Requirement
Where a line of the records holds the string "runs", copy that line.

┄┄┄┄┄┄┄┄┄┄┄┄┄┄┄┄┄┄┄┄

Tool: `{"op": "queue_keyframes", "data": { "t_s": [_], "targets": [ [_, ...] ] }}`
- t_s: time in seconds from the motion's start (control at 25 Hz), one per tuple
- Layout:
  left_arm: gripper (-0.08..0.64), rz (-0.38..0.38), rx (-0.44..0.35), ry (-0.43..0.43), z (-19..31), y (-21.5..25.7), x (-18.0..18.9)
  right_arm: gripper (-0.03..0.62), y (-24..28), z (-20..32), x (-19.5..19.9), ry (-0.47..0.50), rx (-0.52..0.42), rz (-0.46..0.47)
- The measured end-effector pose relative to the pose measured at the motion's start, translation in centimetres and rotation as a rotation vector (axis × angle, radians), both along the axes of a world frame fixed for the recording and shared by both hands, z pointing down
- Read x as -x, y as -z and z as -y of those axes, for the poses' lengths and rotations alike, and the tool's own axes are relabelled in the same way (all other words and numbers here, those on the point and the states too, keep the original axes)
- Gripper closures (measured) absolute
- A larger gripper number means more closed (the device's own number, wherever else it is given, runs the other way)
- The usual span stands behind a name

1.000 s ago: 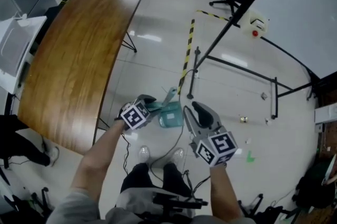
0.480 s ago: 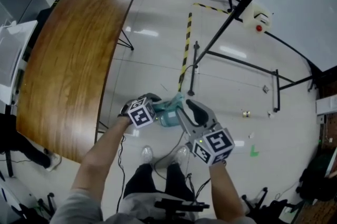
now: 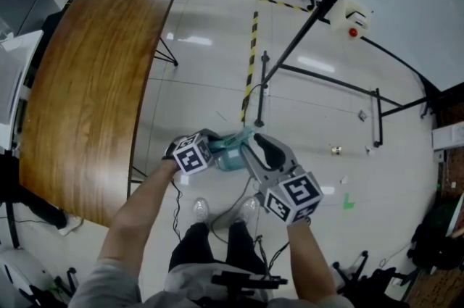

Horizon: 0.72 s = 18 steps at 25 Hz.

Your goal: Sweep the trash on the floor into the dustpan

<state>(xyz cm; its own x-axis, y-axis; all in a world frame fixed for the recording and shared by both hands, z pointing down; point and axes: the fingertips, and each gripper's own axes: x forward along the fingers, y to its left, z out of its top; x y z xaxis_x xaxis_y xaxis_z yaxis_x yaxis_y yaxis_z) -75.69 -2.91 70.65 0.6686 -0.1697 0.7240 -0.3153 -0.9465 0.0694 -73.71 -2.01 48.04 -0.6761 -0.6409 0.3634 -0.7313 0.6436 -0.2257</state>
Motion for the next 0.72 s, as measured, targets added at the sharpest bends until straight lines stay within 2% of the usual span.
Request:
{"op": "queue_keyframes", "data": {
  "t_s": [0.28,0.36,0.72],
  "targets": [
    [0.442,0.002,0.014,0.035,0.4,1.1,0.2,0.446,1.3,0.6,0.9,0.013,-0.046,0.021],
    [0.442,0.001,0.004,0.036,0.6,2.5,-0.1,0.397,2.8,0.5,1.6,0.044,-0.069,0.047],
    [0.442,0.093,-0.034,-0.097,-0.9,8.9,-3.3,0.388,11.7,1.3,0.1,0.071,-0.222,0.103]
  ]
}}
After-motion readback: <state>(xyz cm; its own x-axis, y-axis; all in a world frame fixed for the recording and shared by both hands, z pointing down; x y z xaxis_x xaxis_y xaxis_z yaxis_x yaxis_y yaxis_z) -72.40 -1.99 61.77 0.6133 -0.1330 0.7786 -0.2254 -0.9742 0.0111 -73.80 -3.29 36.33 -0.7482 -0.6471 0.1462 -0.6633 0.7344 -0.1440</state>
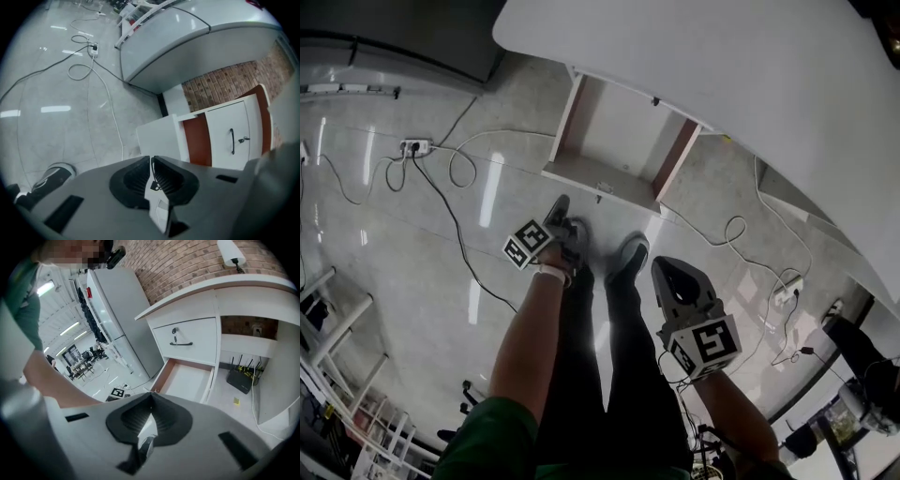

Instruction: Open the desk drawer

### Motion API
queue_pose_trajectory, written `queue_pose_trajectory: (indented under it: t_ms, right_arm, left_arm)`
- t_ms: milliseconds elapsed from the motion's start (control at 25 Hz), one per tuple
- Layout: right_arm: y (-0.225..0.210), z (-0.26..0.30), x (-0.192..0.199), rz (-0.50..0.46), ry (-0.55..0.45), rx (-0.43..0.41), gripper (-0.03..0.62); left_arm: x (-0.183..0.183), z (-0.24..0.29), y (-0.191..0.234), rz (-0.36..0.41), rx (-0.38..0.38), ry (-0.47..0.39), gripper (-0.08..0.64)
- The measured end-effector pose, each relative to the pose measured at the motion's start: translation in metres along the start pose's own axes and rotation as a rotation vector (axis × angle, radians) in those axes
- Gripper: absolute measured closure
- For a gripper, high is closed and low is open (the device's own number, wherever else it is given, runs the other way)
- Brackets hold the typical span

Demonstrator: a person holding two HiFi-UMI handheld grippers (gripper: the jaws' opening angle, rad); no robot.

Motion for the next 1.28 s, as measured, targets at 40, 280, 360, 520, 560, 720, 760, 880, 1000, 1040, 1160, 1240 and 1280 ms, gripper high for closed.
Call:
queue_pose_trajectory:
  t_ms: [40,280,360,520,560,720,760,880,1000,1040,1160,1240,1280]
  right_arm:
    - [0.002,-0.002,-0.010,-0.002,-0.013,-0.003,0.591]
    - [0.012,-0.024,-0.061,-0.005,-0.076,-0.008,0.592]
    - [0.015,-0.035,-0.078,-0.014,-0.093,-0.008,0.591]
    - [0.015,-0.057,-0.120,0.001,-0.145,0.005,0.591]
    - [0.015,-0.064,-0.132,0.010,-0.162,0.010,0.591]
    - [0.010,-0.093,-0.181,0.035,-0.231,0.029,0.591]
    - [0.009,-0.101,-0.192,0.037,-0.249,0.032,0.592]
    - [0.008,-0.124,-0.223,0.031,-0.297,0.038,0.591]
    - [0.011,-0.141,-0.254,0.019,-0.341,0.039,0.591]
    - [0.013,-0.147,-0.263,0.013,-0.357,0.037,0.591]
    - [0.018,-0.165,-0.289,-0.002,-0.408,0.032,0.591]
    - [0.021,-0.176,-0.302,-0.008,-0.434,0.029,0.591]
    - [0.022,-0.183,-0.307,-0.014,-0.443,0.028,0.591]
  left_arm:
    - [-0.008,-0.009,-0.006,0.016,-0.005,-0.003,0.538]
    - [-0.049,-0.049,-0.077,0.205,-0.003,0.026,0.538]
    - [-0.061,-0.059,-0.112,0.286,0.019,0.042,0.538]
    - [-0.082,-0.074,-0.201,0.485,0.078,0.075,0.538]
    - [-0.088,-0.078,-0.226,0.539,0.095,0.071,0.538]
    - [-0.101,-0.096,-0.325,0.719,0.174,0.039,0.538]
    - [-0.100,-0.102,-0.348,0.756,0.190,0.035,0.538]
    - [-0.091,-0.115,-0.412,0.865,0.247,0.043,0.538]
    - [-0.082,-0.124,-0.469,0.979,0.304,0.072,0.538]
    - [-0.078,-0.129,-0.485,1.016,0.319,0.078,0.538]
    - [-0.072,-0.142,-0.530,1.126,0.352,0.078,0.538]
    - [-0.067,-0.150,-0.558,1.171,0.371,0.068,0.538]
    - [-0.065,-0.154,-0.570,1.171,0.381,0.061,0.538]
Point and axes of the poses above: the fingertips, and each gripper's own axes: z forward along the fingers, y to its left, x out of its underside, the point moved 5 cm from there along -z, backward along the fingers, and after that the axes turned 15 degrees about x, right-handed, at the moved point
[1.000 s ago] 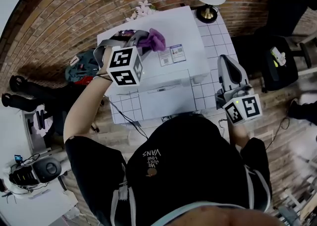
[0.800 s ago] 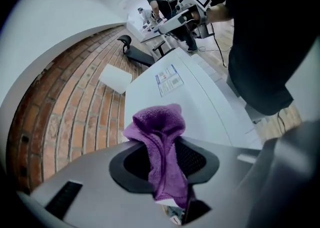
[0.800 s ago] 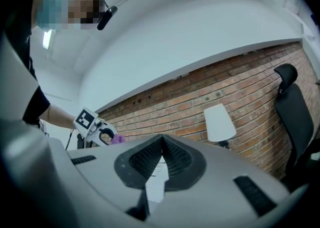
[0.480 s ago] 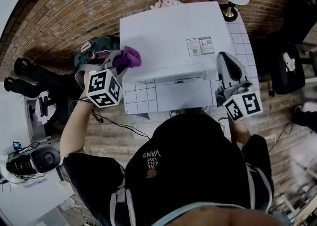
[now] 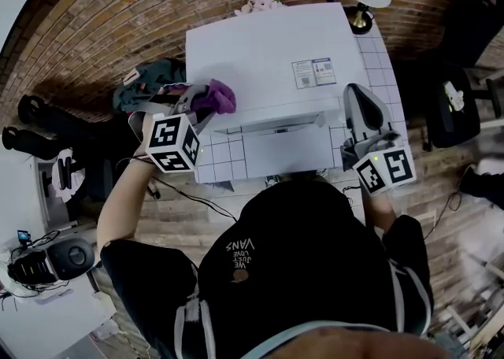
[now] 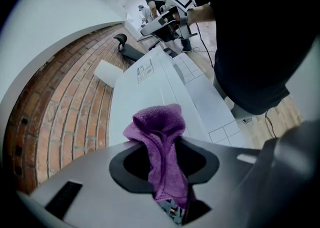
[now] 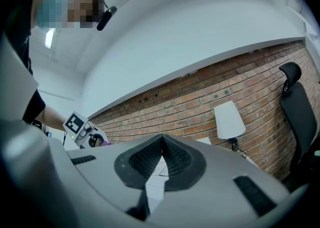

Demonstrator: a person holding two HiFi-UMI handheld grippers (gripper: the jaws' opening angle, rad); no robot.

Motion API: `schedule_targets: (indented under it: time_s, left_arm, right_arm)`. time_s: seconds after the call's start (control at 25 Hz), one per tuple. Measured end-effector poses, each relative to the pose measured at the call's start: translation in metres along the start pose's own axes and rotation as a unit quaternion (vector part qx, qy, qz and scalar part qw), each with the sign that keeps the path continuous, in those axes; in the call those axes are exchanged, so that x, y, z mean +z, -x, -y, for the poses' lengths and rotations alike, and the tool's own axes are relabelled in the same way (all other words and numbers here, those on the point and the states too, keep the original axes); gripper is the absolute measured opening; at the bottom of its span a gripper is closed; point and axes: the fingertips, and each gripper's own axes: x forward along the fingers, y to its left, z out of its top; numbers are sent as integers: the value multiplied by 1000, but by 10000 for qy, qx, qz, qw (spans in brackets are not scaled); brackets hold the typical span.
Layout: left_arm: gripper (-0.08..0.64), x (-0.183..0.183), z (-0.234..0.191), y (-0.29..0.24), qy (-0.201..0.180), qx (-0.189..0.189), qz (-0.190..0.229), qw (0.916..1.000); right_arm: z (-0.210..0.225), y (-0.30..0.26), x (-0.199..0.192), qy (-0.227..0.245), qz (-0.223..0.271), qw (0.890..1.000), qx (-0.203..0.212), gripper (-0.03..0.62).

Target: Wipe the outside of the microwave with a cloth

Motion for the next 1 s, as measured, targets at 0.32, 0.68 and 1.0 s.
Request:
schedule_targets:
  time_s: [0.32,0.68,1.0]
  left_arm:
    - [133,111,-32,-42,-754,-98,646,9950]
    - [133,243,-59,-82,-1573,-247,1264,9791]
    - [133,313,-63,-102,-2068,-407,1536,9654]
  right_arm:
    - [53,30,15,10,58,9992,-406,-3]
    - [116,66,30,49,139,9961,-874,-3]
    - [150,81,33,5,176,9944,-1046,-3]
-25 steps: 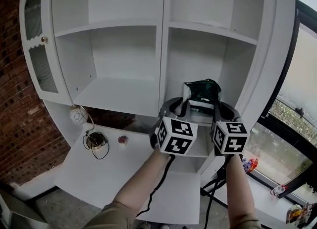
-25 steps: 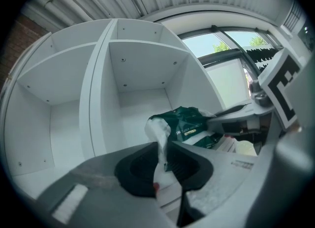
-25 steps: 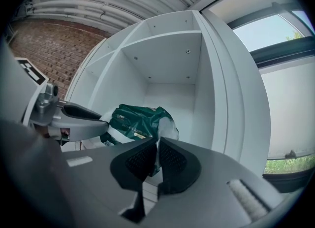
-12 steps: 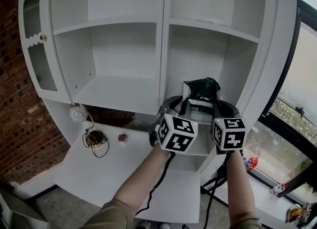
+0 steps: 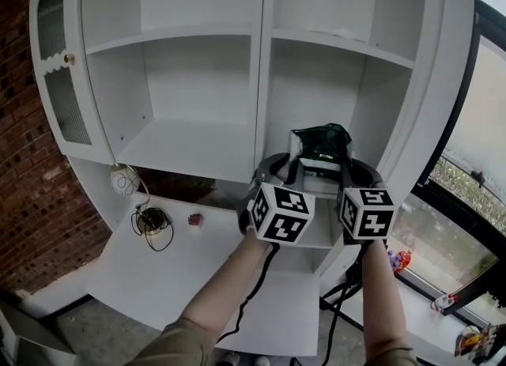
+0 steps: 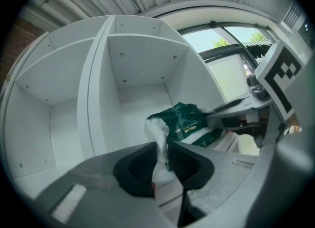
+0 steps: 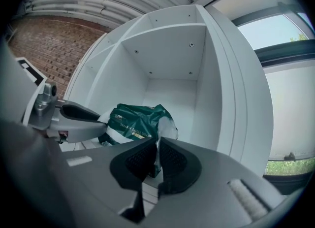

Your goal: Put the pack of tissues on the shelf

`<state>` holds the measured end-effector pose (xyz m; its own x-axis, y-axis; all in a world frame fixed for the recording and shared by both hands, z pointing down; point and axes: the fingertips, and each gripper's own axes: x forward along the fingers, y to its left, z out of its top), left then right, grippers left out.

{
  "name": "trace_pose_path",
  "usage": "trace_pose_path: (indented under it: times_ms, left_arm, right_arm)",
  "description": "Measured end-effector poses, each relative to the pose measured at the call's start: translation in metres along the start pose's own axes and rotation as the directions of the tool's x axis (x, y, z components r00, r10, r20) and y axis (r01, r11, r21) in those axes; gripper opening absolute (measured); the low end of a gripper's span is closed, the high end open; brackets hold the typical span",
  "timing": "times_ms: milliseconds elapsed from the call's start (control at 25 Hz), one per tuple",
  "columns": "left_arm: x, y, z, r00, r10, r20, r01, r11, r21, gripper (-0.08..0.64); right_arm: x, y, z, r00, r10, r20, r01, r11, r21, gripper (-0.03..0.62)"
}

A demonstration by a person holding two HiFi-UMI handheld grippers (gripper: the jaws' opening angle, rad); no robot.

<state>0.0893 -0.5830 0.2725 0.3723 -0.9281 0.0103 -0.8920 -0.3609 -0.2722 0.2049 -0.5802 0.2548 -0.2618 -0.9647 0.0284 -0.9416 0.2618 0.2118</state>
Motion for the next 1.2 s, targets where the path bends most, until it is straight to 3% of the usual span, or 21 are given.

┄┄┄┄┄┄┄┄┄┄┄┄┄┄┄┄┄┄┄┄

Exercise output
- A larger gripper number means more closed (the device's own number, wherever else it is given, runs the other way)
- For a gripper, high is closed and low is open (the device's own number, wherever else it is given, runs the other way)

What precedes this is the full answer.